No virtual e no real, um excelente espetáculo

                    Christiane Jatahy e Cia Vértice afirmam de forma definitiva que não há jeito certo e jeito errado de atualizar uma obra. O espetáculo “Julia”, em cartaz no Teatro Sérgio Porto, parte de uma dramaturgia cênica paralela ao texto original “Senhorita Júlia”, escrito em 1888 por August Strindberg (1849-1912). Sem medo do perigo, Jatahy subverte um dos aspectos essenciais do realismo naturalismo e apresenta um dos melhores espetáculos da temporada carioca. Uma vez que é essencial para o leitor de um texto realista naturalista a percepção de que os personagens são parte de um ecossistema, agindo de forma selvagem porque por instintos nem sempre racionais, mas inevitavelmente além de qualquer regra moral, o sufocamento é lugar comum pela confortabilidade. Ao investir numa atmosfera que aproxime o realismo da peça da realidade além da narrativa, de forma que  as marcas de verossimilhanças sejam tantas a ponto da catarse ser mera conseqüência, qualquer encenador tem grandes chances de oferecer um excelente trabalho. Jatahy foge desse lugar confortável, abre a cena, experimenta o sabor com outras linguagens, desafia o perigo. E vence. Nisso está o seu maior mérito e o nosso maior ganho.
                Em “A linguagem cinematográfica”, o semioticista Christian Metz discute a questão da realidade no teatro e no cinema. Segundo o autor, é porque o teatro é excessivamente real que o público investe no que vê menos esforço em entendê-lo como real. No cinema, uma vez de que o que se assiste são fantasmas, cabe ao público maior empenho e, por isso, é que a experiência espectorial fílmica produz com mais facilidade a sensação do real do que no teatro.
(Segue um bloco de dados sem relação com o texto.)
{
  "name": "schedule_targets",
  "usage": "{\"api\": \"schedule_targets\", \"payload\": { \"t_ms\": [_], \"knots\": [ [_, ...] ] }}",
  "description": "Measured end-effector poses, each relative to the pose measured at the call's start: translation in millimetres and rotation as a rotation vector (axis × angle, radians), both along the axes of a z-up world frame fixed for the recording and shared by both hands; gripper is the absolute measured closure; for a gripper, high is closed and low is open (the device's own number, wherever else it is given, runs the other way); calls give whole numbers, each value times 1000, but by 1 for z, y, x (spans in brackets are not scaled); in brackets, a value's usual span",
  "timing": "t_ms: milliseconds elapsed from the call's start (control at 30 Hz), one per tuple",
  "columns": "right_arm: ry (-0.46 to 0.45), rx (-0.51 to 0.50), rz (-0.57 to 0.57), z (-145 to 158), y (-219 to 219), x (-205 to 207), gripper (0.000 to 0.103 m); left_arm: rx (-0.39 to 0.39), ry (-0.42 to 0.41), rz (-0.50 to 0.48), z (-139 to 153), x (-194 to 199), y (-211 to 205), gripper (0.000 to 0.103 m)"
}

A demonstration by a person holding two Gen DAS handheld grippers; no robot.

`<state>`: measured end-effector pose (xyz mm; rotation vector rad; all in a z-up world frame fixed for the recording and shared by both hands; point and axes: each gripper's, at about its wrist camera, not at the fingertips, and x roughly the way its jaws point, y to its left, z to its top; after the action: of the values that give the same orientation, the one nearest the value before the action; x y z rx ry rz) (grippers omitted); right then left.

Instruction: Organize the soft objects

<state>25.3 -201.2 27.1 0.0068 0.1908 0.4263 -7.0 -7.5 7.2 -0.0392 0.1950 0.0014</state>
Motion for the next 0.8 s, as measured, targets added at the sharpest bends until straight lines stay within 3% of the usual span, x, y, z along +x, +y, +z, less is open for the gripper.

A semioticista Anne Übersfeld, em “Para ler o teatro”, traz a questão do signo teatral e afirma não haver signos teatrais, mas signos tornados teatrais. Diferente do cinema, que usa ontologicamente o signo da fotografia, o teatro parte de uma estrutura que marca o seu acontecimento: A interpreta B diante de C. A imagem cinematográfica de uma mesa só funciona enquanto signo de mesa. Uma mesa cenográfica, além de funcionar como signo (teatral) de mesa pode, de fato, ser uma mesa. Nesse contexto de linguagens parecidas, mas bastante diferentes pela sua essência, o público de “Julia” sofre a dispersão de ora ver teatro, ora ver cinema e, nos dois, fruir a mesma história de Júlia, uma menina rica de 17 anos que, numa madrugada de festa em sua mansão, flerta com o motorista de seu pai, criado como ela na mesma casa, mas em setores sociais bastante diferentes. Com soberba maestria, Jatahy pinça o teatro e o cinema conforme convém para apresentar a sua versão da história: usa o cinema quando é preciso sufocar o espectador de marcas de realidade e o usa o teatro quando é preciso incluir o público (humano) diante de personagens (também) humanos.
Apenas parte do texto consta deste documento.